_Brief_
Could you reproduce every record below exactly as it stands?

_Recorded information_
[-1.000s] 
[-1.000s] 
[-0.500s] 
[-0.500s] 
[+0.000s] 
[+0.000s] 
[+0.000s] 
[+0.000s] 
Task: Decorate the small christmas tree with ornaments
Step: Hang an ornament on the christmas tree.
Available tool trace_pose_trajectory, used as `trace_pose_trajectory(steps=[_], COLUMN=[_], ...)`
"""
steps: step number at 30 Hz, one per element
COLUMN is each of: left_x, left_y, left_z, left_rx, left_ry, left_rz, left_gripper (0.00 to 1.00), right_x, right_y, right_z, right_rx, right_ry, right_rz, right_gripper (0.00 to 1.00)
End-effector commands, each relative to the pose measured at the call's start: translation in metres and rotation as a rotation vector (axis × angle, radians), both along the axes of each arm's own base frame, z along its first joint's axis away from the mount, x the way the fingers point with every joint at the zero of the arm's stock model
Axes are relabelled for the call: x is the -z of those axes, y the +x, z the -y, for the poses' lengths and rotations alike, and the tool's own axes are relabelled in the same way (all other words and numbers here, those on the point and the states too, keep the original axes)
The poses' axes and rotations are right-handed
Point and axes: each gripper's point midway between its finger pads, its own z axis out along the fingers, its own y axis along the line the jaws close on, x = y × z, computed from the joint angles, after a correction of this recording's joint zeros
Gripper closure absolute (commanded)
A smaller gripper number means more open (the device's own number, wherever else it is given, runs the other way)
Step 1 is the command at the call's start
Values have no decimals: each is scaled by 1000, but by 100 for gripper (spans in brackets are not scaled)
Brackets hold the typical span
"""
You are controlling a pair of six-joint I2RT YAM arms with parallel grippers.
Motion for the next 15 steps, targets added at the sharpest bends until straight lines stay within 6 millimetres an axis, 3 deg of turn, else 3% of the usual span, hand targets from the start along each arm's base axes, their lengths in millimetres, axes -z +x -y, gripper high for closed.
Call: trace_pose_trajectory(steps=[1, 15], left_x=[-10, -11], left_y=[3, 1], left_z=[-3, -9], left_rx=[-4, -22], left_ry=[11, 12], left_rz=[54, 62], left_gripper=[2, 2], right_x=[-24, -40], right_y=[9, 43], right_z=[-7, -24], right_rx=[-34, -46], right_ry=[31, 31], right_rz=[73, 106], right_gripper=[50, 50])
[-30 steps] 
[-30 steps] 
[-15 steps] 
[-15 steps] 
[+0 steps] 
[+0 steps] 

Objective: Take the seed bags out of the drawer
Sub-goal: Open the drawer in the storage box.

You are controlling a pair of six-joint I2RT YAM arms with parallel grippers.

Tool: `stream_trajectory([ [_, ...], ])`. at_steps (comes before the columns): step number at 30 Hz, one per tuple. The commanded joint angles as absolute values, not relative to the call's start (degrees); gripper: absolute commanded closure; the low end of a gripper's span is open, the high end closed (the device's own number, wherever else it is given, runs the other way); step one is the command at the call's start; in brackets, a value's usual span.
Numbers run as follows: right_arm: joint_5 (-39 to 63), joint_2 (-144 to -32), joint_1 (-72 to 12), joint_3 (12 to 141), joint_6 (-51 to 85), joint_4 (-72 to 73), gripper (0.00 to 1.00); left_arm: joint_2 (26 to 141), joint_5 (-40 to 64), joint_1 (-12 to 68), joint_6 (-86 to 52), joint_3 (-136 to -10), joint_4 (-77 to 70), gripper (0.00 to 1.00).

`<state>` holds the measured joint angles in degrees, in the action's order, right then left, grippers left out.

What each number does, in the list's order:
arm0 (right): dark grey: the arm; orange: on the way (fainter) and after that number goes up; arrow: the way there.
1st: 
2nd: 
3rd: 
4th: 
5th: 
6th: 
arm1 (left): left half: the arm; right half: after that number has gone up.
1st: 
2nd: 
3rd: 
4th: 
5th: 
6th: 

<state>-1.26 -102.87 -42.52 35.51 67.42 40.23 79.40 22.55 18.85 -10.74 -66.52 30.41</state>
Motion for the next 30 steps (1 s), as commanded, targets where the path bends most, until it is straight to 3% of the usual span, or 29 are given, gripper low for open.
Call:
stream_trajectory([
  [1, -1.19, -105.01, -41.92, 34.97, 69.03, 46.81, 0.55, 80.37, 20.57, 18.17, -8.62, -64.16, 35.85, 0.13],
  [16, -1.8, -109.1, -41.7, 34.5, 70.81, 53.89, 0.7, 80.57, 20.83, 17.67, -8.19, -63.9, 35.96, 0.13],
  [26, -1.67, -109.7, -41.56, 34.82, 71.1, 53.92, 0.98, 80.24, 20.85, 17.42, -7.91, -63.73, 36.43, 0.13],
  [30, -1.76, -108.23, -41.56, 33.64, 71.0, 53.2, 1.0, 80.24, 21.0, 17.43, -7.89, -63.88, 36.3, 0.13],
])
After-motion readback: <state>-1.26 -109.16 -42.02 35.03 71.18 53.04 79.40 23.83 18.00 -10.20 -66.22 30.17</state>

_Output for this exercise_
[-1.000s] 
[-1.000s] 
[-0.500s] 
[-0.500s] 
[+0.000s] 
[+0.000s] 
[+0.000s] 
[+0.000s] 
Task: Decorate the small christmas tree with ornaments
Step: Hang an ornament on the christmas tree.
Available tool trace_pose_trajectory, used as `trace_pose_trajectory(steps=[_], COLUMN=[_], ...)`
"""
steps: step number at 30 Hz, one per element
COLUMN is each of: left_x, left_y, left_z, left_rx, left_ry, left_rz, left_gripper (0.00 to 1.00), right_x, right_y, right_z, right_rx, right_ry, right_rz, right_gripper (0.00 to 1.00)
End-effector commands, each relative to the pose measured at the call's start: translation in metres and rotation as a rotation vector (axis × angle, radians), both along the axes of each arm's own base frame, z along its first joint's axis away from the mount, x the way the fingers point with every joint at the zero of the arm's stock model
Axes are relabelled for the call: x is the -z of those axes, y the +x, z the -y, for the poses' lengths and rotations alike, and the tool's own axes are relabelled in the same way (all other words and numbers here, those on the point and the states too, keep the original axes)
The poses' axes and rotations are right-handed
Point and axes: each gripper's point midway between its finger pads, its own z axis out along the fingers, its own y axis along the line the jaws close on, x = y × z, computed from the joint angles, after a correction of this recording's joint zeros
Gripper closure absolute (commanded)
A smaller gripper number means more open (the device's own number, wherever else it is given, runs the other way)
Step 1 is the command at the call's start
Values have no decimals: each is scaled by 1000, but by 100 for gripper (spans in brackets are not scaled)
Brackets hold the typical span
"""
You are controlling a pair of six-joint I2RT YAM arms with parallel grippers.
Motion for the next 15 steps, targets added at the sharpest bends until straight lines stay within 6 millimetres an axis, 3 deg of turn, else 3% of the usual span, hand targets from the start along each arm's base axes, their lengths in millimetres, axes -z +x -y, gripper high for closed.
Call: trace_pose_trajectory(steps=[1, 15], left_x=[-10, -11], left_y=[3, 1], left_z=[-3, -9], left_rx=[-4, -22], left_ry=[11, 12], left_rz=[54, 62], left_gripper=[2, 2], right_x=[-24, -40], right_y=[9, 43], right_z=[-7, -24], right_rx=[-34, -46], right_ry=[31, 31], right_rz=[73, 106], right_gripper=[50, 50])
[-30 steps] 
[-30 steps] 
[-15 steps] 
[-15 steps] 
[+0 steps] 
[+0 steps] 

Objective: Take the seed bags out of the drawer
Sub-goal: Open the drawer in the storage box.

You are controlling a pair of six-joint I2RT YAM arms with parallel grippers.

Tool: `stream_trajectory([ [_, ...], ])`. at_steps (comes before the columns): step number at 30 Hz, one per tuple. The commanded joint angles as absolute values, not relative to the call's start (degrees); gripper: absolute commanded closure; the low end of a gripper's span is open, the high end closed (the device's own number, wherever else it is given, runs the other way); step one is the command at the call's start; in brackets, a value's usual span.
Numbers run as follows: right_arm: joint_5 (-39 to 63), joint_2 (-144 to -32), joint_1 (-72 to 12), joint_3 (12 to 141), joint_6 (-51 to 85), joint_4 (-72 to 73), gripper (0.00 to 1.00); left_arm: joint_2 (26 to 141), joint_5 (-40 to 64), joint_1 (-12 to 68), joint_6 (-86 to 52), joint_3 (-136 to -10), joint_4 (-77 to 70), gripper (0.00 to 1.00).

`<state>` holds the measured joint angles in degrees, in the action's order, right then left, grippers left out.

What each number does, in the list's order:
arm0 (right): dark grey: the arm; orange: on the way (fainter) and after that number goes up; arrow: the way there.
1st: 
2nd: 
3rd: 
4th: 
5th: 
6th: 
arm1 (left): left half: the arm; right half: after that number has gone up.
1st: 
2nd: 
3rd: 
4th: 
5th: 
6th: 

<state>-1.26 -102.87 -42.52 35.51 67.42 40.23 79.40 22.55 18.85 -10.74 -66.52 30.41</state>
Motion for the next 30 steps (1 s), as commanded, targets where the path bends most, until it is straight to 3% of the usual span, or 29 are given, gripper low for open.
Call:
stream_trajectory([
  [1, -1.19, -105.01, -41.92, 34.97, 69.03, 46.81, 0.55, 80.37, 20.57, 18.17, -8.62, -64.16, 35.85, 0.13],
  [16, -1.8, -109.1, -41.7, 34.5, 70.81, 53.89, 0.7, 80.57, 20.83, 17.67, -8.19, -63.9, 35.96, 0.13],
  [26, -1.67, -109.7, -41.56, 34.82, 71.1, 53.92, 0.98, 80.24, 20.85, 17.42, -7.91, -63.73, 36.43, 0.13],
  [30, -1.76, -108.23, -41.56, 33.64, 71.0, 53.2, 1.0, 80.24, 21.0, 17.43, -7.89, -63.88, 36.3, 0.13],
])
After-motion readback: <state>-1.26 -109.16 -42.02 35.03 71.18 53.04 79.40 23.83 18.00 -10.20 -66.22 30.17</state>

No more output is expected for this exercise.